Paige Taul, 19, makes $8.25 an hour working as a cashier at the University of Virginia bookstore. That means she works about 80 hours just to pay the school’s mandatory $657 student athletics fee, even though she doesn’t go to football games. She expects to graduate with at least $30,000 of debt.
Eric Dillenberger, a sophomore at Rutgers, works summers as a short-order cook and scrapes together the $326 he needs to pay that school’s athletics fee.

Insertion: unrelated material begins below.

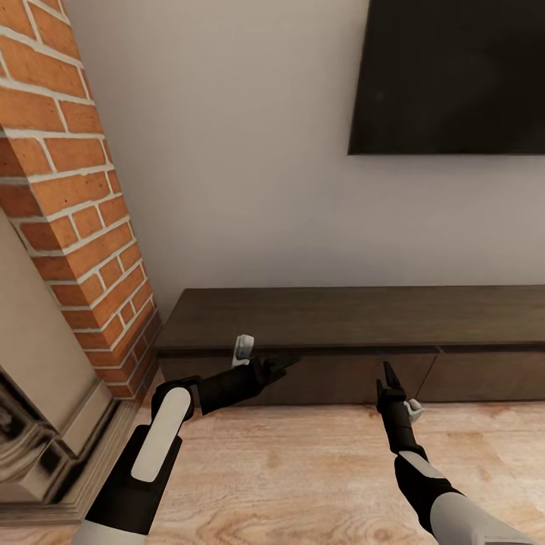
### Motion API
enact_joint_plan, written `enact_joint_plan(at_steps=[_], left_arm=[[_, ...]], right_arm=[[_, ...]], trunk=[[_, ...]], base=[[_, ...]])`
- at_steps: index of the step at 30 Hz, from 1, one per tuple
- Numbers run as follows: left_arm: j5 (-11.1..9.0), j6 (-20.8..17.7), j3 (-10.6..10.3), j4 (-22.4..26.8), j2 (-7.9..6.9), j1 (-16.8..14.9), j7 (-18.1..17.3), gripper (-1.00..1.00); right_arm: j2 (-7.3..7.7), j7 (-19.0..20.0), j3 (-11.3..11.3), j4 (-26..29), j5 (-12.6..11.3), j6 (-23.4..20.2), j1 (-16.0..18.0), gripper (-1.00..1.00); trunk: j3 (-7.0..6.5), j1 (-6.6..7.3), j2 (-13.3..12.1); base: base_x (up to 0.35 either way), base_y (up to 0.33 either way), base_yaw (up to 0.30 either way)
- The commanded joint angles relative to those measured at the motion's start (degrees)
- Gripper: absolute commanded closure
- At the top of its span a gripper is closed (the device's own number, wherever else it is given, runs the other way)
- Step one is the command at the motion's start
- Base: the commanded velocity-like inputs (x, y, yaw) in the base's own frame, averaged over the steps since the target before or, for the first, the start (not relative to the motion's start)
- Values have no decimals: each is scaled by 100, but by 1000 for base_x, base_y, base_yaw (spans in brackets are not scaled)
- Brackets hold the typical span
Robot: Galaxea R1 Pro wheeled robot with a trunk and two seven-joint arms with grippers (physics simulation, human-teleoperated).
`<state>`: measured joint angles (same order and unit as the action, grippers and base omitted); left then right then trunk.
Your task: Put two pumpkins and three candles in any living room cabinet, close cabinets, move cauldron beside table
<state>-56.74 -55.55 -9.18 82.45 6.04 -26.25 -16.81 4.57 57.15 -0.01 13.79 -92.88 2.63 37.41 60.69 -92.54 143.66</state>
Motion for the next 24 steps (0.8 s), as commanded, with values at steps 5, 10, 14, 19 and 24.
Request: enact_joint_plan(at_steps=[5, 10, 14, 19, 24], left_arm=[[33, -20, 5, -1, 3, -3, -34, -100], [32, -24, 7, -1, 3, -3, -36, -100], [31, -29, 11, -4, 3, -3, -41, -100], [31, -28, 6, -8, 3, -3, -36, -100], [31, -26, 5, -9, 3, -3, -33, -100]], right_arm=[[-1, 159, 1, -8, 7, 27, 3, -100], [-2, 171, 1, -8, 7, 27, 3, -100], [-3, 130, 1, -18, 7, 26, 3, -100], [0, 115, -5, -250, 7, 27, 3, -100], [1, 112, -1, -330, 16, 27, 10, -100]], trunk=[[5, 1, 2], [5, 1, 2], [5, 1, 2], [5, 1, 2], [5, 1, 2]], base=[[0, 0, 0], [0, 0, 0], [77, 0, 0], [124, 0, 0], [20, 0, 0]])
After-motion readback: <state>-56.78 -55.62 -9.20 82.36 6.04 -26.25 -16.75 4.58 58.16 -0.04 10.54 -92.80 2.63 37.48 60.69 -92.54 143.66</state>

He thinks he’ll graduate with student debt of at least $25,000.
Will Hobson and Steven Rich of the Washington Post examined financial records of 52 public universities in the so-called Power Five, the five richest conferences in college sports. They found that universities routinely charge students substantial fees to support athletics programs that make millions from other sources and in which, incidentally, many of those students have no interest.
Students at 32 of those schools paid a combined $125.5 million in athletic fees in 2014 alone, the Post found. This at a time when revenue from major college sports programs is booming.
A separate probe by the Chronicle of Higher Education and the Huffington Post last month found that public universities spent more than $10.3 billion on sports from student fees and other sources besides earned revenue over the past five years.
Schools in less prestigious conferences, with less revenue from TV and other sources, generally hit up students even harder than the powerhouses. For proof, look no further than UNC Charlotte.
Student athletic fees there will bring in $18.8 million this year, the most of any public university in the state. That’s a 90 percent jump in six years that coincides with the launch of the school’s football program. Students pay $773 in athletic fees this year and will pay $802 next year. The university also subsidizes sports with some $5 million from other non-sports sources. That $23 million-plus in total student fees and subsidies for athletics puts UNC Charlotte in the top 10 percent nationally among public Division I schools.
Six public ACC schools, including both UNC Chapel Hill and N.C. State, were among the top nine in student fees collected in the Power Five conferences in 2014.
Athletics are an integral part of college life for many students, and the universities point to the exposure they bring. Without fees, some programs would be eliminated.
But sports have become such an enormous force that schools fund them in part by saddling debt on to students who are there to get an education. Those students are already getting squeezed by higher tuition and graduating with crippling debt.
University leaders and public officials must closely scrutinize the levels of student athletic fees in North Carolina. As a start, the legislature should explore a law like the one passed this year in Virginia, which limits the percentage of athletic budgets that can be funded through student fees.